DALLAS — This is really it for J.T. Barrett, so let’s make a deal right now.
Instead of one more in an endless string of columns debating the Ohio State senior’s legacy before another big game, I promise not to frame just one outing as context for his entire career.
In exchange, how about a one-night ban on any clamoring for Dwayne Haskins or Tate Martell and handwringing over yanking Barrett if there’s any spot of trouble on Friday night in the Cotton Bowl?
Barrett’s career will stand the test of time no matter what happens against Southern Cal at AT&T Stadium. The record books can vouch for that, for starters, and even one more victory over a conference champion shouldn’t change anything for better or worse.
So why not take an evening to appreciate one of the most prolific players the Big Ten has ever seen? How about just a few hours to revel in the memories provided by the only three-time captain the Buckeyes ever have had? If it’s just one last ride for the Texan down in Big D, how about enjoying the sunset of a truly remarkable career instead of wondering if the day might have been brighter with somebody else?
I know the Barrett debates will never truly disappear. And hell, I’ve stoked more than a few of them over the last four years. But I think Barrett has more than earned a night off from the microscope he’s been living under, even if he obviously would never ask for it — particularly in a game he wants to win and is treating like any other.
“I’ve been getting a lot of questions about it being my last game, which, I’m definitely fully aware,” he said. “I don’t know. I just haven’t really put a lot of thought on it. I’m just focusing on each day as it comes, just trying to put my best foot forward as far as practice and then spending time with my brothers at the Cotton Bowl, the seniors with it being our last game and things like that.
“I haven’t really looked too far ahead and tried to think ahead about it being the last game or anything like that. Enjoying it and being thankful for each day.”
The Buckeyes have been counting their blessings with Barrett since the day he walked on campus, and there’s really not enough time and hardly enough room here to recount everything he’s accomplished since then.

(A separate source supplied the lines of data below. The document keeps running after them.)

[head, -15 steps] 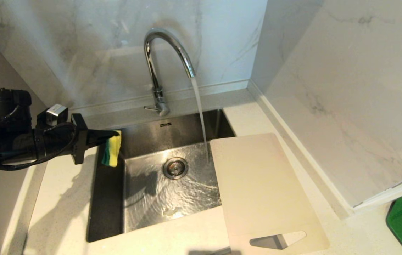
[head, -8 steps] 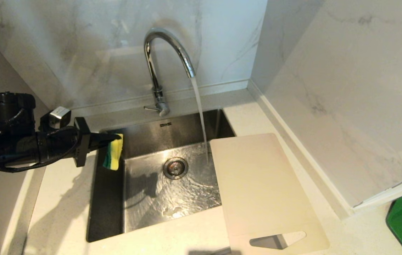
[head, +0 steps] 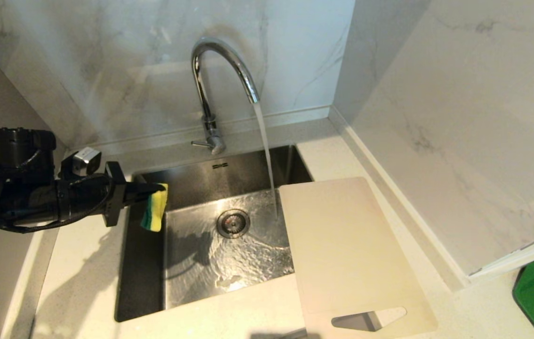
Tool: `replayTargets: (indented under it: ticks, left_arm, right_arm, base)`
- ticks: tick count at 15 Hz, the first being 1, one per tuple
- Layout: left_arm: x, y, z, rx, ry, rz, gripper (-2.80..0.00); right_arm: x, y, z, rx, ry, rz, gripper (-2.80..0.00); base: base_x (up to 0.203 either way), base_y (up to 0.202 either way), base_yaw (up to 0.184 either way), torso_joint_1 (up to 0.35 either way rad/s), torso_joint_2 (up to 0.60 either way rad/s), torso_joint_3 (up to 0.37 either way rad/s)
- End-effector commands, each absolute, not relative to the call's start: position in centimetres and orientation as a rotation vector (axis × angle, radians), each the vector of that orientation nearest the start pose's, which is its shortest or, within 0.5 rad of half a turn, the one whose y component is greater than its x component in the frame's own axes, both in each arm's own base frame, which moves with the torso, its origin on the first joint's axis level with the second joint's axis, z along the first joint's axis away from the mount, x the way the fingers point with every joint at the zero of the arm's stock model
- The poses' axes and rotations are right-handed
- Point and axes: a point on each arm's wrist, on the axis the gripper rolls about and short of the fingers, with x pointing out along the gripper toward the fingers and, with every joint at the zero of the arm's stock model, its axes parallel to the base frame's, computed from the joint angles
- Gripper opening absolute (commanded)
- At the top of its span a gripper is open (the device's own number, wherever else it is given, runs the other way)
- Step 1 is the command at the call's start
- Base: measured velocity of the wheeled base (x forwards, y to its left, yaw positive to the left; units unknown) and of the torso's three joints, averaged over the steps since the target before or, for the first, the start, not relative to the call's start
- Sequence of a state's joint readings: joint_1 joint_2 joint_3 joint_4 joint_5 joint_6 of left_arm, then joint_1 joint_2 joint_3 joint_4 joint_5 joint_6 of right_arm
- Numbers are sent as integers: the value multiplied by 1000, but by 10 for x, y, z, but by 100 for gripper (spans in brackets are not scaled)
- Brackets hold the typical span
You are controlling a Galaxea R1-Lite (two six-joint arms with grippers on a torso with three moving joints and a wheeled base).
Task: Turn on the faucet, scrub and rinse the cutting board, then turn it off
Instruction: Put down the cleaning cloth
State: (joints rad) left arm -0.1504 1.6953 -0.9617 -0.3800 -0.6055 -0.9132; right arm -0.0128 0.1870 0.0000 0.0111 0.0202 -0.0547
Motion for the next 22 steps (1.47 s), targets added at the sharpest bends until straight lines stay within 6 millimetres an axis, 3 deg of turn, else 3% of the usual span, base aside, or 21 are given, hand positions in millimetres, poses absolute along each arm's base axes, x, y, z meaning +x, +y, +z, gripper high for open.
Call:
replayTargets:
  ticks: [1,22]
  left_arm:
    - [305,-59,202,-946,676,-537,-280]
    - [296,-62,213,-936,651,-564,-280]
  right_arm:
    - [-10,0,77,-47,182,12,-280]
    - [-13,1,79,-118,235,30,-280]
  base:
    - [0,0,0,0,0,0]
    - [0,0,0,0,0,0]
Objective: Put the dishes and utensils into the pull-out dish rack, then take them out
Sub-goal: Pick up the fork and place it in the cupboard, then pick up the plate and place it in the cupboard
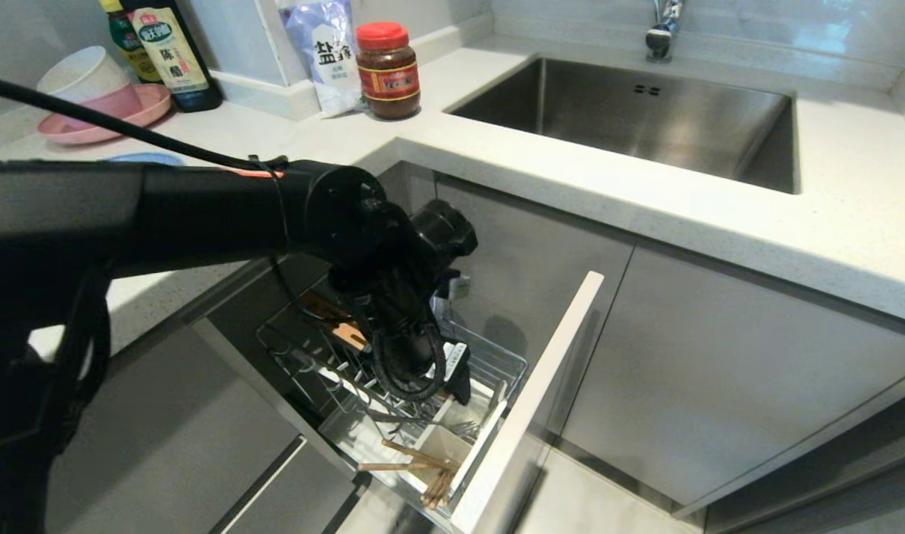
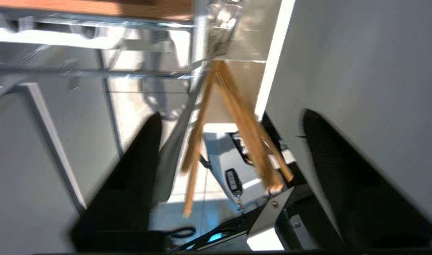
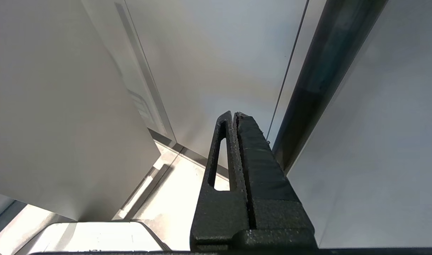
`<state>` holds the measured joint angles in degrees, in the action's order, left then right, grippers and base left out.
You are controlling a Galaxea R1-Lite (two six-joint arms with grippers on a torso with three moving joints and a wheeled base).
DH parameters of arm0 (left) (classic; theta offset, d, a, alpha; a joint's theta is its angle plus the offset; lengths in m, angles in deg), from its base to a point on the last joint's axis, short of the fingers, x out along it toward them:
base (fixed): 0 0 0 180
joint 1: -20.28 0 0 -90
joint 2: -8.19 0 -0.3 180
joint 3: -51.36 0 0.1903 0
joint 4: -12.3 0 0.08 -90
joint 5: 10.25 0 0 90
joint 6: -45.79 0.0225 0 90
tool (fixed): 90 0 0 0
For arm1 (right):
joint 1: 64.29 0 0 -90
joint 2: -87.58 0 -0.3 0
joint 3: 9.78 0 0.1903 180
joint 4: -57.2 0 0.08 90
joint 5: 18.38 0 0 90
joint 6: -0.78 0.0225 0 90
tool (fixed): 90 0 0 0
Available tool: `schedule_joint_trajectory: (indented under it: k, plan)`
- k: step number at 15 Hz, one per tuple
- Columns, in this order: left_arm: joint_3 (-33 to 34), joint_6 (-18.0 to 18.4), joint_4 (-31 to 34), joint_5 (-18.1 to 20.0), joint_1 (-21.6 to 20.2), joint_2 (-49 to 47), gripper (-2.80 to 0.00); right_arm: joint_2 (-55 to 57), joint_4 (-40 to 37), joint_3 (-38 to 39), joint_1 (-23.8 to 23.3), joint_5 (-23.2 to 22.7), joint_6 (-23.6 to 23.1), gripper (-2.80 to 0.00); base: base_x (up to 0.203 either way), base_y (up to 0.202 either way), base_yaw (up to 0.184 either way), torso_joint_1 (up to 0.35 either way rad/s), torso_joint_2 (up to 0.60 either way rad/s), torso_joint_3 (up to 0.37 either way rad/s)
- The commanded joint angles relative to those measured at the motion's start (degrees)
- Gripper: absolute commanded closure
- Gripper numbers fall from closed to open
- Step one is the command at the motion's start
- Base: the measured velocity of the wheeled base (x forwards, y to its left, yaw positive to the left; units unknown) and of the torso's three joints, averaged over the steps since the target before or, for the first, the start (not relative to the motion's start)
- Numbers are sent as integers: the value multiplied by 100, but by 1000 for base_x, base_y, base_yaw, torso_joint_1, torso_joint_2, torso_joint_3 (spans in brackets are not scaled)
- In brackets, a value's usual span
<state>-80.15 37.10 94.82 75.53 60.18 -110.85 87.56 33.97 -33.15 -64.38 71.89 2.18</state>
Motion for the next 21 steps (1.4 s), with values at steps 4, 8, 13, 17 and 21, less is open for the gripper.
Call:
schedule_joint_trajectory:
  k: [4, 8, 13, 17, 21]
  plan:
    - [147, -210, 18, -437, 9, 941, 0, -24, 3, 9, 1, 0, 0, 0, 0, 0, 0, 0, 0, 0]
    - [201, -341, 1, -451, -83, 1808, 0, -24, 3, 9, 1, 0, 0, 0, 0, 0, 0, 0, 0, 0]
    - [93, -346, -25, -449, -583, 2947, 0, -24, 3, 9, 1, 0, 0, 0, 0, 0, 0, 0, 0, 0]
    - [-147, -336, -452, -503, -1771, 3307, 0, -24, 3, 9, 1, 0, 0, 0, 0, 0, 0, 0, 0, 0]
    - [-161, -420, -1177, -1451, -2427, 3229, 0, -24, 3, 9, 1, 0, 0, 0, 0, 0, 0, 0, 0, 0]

There were some low points, obviously. The injury at the end of his freshman season that robbed him of a shot to lead the postseason run to a national title. The quarterback controversy with Cardale Jones, the shutout loss to Clemson and the defeats this season that shouldn’t have kept Ohio State out of the College Football Playoff but did anyway.
But focusing on those handful of blemishes should not overshadow what in the big picture should be considered a masterpiece of a career.
“I think it’s different to think about this being [the end], because he’s just been here for so long, and that’s our reality,” wide receiver Terry McLaurin said. “We see him every day, we see him back there at quarterback, and next year you’re going to turn on the TV and there’s going to be a different quarterback back there. And I feel like more people will appreciate what he’s done when he’s gone.
“I know the next guy stepping up has big shoes to fill and they’re going to be excited to do that, but just what he’s brought to this program as a leader and as a player, I feel like it won’t be able to be duplicated.”
That’s probably a pretty safe bet given the ridiculous list of accomplishments on Barrett’s résumé, even with a couple of possible holes that crack the door for debate.
Whoops, there I go again, tempted to weigh in again on the J.T. Barrett Legacy. It feels inescapable, and when he heads into the NFL draft, it will start up once again.
So for this week, Friday is for a farewell — even if one last victory probably would be a nice bit of extra credit.
“Do I think that this [Cotton Bowl] defines his career? Absolutely not,” center Billy Price said. “The guy has done more for this team than anybody else in Ohio State history — ever. But if you’re looking to cap it off in the right way? Absolutely. I think that’s more appropriate than saying this game defines whether or not he’s a success or a failure here at Ohio State.
“Go open up the record book. He’s doing OK.”
There will be no argument against that here, guaranteed.